In 1842, John accidentally cut himself while sharpening a razor. He contracted tetanus and died within a few days. Somehow, Henry developed lockjaw symptoms, but they subsided. Soon after, the Emersons also had a disaster when their son, Waldo, Jr. died of scarlet fever. Thoreau's health never seems to have been good, and he later developed narcolepsy. Walls thinks that the narcolepsy may have been a symptom of latent tuberculosis. It is important to keep in mind the primitive state of medicine when reading about earlier generations. But then, future generations may be saying the same thing about us in 180 years. Walls also mentions an enormous blunder that Thoreau made in April, 1844. He was out camping with a friend under very dry conditions and accidentally started a wildfire, which consumed many acres and did about $2000 worth of damage, which was a fortune in those days. To be fair, wildfires were common at that time.

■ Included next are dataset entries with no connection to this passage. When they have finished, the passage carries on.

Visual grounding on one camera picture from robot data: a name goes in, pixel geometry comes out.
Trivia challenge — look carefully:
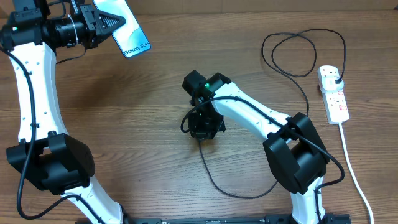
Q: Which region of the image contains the white power strip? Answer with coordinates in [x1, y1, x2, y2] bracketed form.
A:
[317, 65, 349, 124]

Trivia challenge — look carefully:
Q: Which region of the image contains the Samsung Galaxy S24+ smartphone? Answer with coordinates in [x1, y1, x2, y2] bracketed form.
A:
[93, 0, 151, 58]

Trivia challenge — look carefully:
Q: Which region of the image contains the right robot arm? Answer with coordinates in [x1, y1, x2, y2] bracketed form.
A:
[182, 70, 330, 223]

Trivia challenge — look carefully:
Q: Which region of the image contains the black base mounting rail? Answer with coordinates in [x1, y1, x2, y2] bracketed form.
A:
[74, 213, 352, 224]

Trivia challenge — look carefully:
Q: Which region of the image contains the black USB-C charging cable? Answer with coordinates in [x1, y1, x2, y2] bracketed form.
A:
[197, 28, 347, 200]

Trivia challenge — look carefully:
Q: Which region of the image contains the white charger plug adapter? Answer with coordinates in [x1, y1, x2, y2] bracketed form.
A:
[320, 77, 344, 94]

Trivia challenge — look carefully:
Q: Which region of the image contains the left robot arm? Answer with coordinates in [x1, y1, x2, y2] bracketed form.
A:
[1, 0, 131, 223]

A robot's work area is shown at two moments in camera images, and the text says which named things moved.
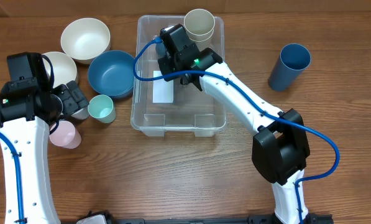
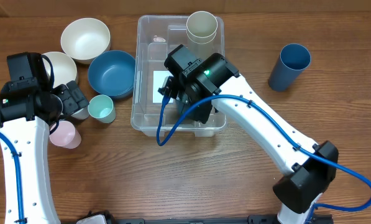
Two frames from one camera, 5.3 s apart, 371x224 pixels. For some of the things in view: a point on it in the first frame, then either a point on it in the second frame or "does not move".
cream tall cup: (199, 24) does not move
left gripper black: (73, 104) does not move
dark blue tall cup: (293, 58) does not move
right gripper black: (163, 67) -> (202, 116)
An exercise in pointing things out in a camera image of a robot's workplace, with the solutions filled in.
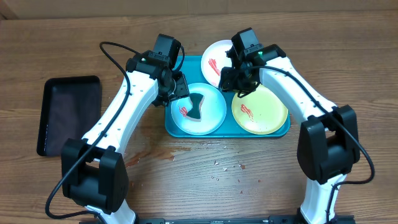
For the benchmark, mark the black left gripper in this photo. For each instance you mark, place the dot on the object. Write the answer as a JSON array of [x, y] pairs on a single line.
[[181, 90]]

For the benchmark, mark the teal plastic tray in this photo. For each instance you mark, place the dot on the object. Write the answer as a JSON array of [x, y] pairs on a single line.
[[230, 128]]

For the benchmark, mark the black rectangular tray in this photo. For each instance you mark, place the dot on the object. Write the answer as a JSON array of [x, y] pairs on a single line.
[[71, 106]]

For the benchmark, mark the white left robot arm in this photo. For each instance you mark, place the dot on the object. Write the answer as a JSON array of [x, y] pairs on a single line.
[[94, 174]]

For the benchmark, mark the light blue plate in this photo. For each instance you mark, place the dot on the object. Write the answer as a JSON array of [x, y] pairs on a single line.
[[213, 110]]

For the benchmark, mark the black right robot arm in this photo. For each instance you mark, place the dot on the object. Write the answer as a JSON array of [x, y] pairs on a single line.
[[328, 144]]

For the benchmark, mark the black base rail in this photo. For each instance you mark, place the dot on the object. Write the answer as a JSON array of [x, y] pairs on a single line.
[[273, 219]]

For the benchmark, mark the white plate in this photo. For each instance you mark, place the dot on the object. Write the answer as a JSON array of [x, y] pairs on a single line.
[[214, 59]]

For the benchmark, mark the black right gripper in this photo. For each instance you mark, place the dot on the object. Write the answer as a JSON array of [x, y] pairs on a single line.
[[227, 83]]

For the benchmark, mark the yellow green plate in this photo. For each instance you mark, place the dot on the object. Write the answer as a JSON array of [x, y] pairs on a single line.
[[260, 112]]

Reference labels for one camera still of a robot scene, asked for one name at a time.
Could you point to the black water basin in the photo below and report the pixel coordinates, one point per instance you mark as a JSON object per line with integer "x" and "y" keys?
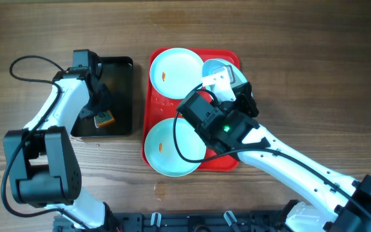
{"x": 118, "y": 78}

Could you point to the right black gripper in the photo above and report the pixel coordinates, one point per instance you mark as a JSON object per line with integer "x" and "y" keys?
{"x": 243, "y": 96}

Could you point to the light blue plate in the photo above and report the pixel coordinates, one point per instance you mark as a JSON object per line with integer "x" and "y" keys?
{"x": 161, "y": 153}
{"x": 212, "y": 64}
{"x": 175, "y": 72}

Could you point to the red plastic tray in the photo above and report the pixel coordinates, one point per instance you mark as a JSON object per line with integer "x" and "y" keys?
{"x": 159, "y": 107}

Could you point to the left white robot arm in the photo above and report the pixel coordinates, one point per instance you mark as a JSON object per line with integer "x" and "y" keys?
{"x": 42, "y": 174}

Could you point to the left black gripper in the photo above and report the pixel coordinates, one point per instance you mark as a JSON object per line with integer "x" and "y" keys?
{"x": 106, "y": 101}

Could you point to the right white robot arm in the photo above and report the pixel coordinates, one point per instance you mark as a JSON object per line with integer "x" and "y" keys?
{"x": 334, "y": 202}

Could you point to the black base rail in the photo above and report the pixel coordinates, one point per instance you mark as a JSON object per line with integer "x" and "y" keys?
{"x": 253, "y": 221}

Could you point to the orange green sponge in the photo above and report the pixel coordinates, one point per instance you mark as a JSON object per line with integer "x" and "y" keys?
{"x": 103, "y": 119}

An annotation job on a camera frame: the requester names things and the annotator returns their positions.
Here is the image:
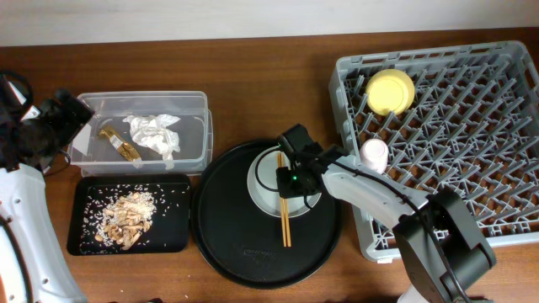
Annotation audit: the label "wooden chopstick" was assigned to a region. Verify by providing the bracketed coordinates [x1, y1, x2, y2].
[276, 151, 288, 247]
[281, 153, 291, 247]

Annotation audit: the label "white round plate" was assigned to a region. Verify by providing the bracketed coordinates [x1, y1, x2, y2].
[247, 147, 322, 218]

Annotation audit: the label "pink cup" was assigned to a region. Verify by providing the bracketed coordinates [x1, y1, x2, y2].
[360, 139, 389, 174]

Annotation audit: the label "yellow bowl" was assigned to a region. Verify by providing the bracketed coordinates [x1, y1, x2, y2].
[366, 69, 415, 116]

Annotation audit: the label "gold foil wrapper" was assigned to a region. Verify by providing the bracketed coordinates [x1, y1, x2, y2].
[99, 125, 141, 162]

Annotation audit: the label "white napkin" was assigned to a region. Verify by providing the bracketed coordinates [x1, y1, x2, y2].
[122, 114, 180, 161]

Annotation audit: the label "food scraps with rice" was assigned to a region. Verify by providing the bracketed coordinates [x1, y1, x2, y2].
[93, 189, 157, 254]

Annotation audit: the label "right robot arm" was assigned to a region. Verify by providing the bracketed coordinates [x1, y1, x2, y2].
[276, 125, 497, 302]

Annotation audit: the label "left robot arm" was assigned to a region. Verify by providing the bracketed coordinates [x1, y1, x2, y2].
[1, 70, 94, 302]

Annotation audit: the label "clear plastic waste bin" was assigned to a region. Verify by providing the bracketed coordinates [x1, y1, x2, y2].
[67, 91, 213, 177]

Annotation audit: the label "grey dishwasher rack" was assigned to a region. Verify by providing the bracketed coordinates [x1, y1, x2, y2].
[328, 41, 538, 247]

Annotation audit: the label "white label on bin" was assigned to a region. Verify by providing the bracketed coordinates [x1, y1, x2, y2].
[72, 125, 92, 156]

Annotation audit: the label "round black serving tray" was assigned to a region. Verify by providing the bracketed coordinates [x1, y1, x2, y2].
[190, 139, 343, 289]

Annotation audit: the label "black rectangular tray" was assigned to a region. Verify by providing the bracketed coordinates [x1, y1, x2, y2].
[67, 174, 191, 256]

By the mid-1840's, the character of Concord had changed considerably. A train line came through, rendering Concord a suburb of Boston. There was also a large influx of Irish immigrants, some of whom lived in shacks in Concord. In 1845, Thoreau reached an agreement with Emerson that he would build a writer's cabin on Emerson's property near Walden Pond, and he began constructing it himself. Thoreau was quite handy and still worked as a day laborer in order to generate some income. The cabin, as described so far, sounds very basic and would not be considered a habitable dwelling today.

To indicate how slowly this book is moving, though I'm now 200 pages into it, Thoreau is just 27, hasn't married or held a steady job, and is just starting out at Walden Pond. I can understand why this was important to him, because it was the first time in his life that he could truly be alone, i.e., not inhabit a house that was continuously occupied by others. I don't think of writing as a job or a career, but think that in order to write well, you do need silence and minimal distraction. So I sympathize with Thoreau, and his goal was probably not much different from Virginia Woolf's in A Room of One's Own.

Even so, at this point, I am building up a certain cognitive dissonance regarding Thoreau's self-presentation and the way that he is seen by later generations. One aspect of this, of which many people are cognizant, is that Walden was hardly a remote cabin in the woods. In the neighborhood were the train line, farmers, Irish settlers and emancipated slaves, though some shacks were abandoned by then. Emerson's and Thoreau's families lived nearby, and Thoreau's social life was not affected. Another aspect is the portrayal of Thoreau as a major thinker. It seems to me that, although Thoreau does to some extent represent an original voice, it can also be argued that most of his ideas were derivative of the particular milieu in which he lived. I am reserving judgment on these and other matters, and for now I'll just mention one area of concern. I think that some of Thoreau's ideas can be considered precursors to modern right-wing politics. A "small government" may have worked adequately in 1845, but in 2024 the U.S. population is about 20 times larger. Moreover, the government services available to Americans have skyrocketed. Thoreau is also well known for his support of civil disobedience, which was popularized by Mahatma Gandhi and Martin Luther King, Jr. In an ideal world, that may not be a bad idea, but, with modern political developments, acts similar to civil disobedience are now being undertaken by far-right groups, which seem to prefer dictatorships to democracies. If you remove the violence from right-wing protest, it is not much different from civil disobedience.